#### Requirement:
From the entries that follow, reproduce exactly and only the lines from the line with "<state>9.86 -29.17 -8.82" to the line with "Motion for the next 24", endpoints included.

#### Raw data:

------------------------------

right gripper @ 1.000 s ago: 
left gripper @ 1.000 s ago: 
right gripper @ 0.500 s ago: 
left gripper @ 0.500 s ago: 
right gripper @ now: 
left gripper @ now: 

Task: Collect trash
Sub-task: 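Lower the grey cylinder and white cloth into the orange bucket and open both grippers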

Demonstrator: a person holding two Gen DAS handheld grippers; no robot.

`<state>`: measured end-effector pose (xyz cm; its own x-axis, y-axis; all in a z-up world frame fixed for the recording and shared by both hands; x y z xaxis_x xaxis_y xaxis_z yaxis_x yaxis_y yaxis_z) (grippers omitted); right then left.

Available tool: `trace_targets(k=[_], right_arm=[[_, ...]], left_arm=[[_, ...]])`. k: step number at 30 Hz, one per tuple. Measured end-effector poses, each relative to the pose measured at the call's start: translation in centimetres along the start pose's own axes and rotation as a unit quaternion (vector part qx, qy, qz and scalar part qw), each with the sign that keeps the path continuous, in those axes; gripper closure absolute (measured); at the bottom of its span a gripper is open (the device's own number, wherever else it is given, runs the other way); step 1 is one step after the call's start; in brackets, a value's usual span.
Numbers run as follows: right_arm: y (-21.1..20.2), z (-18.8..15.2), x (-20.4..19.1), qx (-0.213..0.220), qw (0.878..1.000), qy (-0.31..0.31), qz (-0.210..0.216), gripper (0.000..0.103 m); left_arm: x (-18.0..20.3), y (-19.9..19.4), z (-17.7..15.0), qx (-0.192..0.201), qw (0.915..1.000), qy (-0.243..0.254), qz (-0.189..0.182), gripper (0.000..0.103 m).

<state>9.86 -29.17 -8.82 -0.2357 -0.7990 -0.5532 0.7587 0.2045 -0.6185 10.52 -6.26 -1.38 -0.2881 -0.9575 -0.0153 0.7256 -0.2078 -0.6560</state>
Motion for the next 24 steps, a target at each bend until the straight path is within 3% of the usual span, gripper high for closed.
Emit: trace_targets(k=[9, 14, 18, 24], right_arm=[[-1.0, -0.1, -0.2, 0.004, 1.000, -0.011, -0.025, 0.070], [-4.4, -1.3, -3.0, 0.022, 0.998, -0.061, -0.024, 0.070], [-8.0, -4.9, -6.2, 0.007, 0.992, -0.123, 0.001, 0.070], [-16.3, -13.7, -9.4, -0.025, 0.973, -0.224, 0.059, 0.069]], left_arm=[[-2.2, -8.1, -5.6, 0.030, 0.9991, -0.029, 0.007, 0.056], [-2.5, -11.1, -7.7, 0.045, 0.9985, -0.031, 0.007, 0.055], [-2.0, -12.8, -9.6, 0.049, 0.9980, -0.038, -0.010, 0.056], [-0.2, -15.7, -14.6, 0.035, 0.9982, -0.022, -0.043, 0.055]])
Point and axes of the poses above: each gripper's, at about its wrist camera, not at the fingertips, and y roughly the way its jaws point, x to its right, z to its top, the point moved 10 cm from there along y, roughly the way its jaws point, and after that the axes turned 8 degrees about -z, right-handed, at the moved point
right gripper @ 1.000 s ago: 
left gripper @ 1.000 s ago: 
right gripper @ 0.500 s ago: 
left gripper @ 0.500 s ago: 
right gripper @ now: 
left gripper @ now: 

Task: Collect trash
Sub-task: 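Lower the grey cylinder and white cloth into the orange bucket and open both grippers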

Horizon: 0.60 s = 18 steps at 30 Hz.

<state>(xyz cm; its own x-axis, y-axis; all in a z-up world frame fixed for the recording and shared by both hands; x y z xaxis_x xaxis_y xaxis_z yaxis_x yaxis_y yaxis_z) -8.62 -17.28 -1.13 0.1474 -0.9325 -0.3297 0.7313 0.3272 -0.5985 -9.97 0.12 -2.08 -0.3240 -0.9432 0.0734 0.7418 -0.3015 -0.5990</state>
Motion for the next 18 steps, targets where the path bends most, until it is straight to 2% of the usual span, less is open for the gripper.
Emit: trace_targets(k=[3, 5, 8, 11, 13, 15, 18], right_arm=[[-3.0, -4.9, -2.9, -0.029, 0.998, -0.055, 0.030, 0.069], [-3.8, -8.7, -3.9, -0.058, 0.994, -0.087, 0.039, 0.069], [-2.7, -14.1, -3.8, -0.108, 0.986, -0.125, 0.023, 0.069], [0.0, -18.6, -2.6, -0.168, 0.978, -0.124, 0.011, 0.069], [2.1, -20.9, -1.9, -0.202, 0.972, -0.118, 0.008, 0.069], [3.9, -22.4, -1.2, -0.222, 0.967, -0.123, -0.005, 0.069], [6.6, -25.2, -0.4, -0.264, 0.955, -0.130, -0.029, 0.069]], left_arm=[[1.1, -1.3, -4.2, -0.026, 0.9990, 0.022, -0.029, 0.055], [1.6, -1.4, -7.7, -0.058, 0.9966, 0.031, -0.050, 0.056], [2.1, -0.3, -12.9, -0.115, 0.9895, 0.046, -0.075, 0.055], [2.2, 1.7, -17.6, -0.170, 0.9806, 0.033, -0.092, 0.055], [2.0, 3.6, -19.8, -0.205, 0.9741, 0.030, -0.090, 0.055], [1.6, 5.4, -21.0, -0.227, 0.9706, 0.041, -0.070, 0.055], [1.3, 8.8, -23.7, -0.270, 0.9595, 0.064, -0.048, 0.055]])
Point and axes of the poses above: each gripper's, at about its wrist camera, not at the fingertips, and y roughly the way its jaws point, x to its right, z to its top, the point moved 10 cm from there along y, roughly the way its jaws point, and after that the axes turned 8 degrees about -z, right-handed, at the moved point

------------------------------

#### Answer to the exercise:
<state>9.86 -29.17 -8.82 -0.2357 -0.7990 -0.5532 0.7587 0.2045 -0.6185 10.52 -6.26 -1.38 -0.2881 -0.9575 -0.0153 0.7256 -0.2078 -0.6560</state>
Motion for the next 24 steps, a target at each bend until the straight path is within 3% of the usual span, gripper high for closed.

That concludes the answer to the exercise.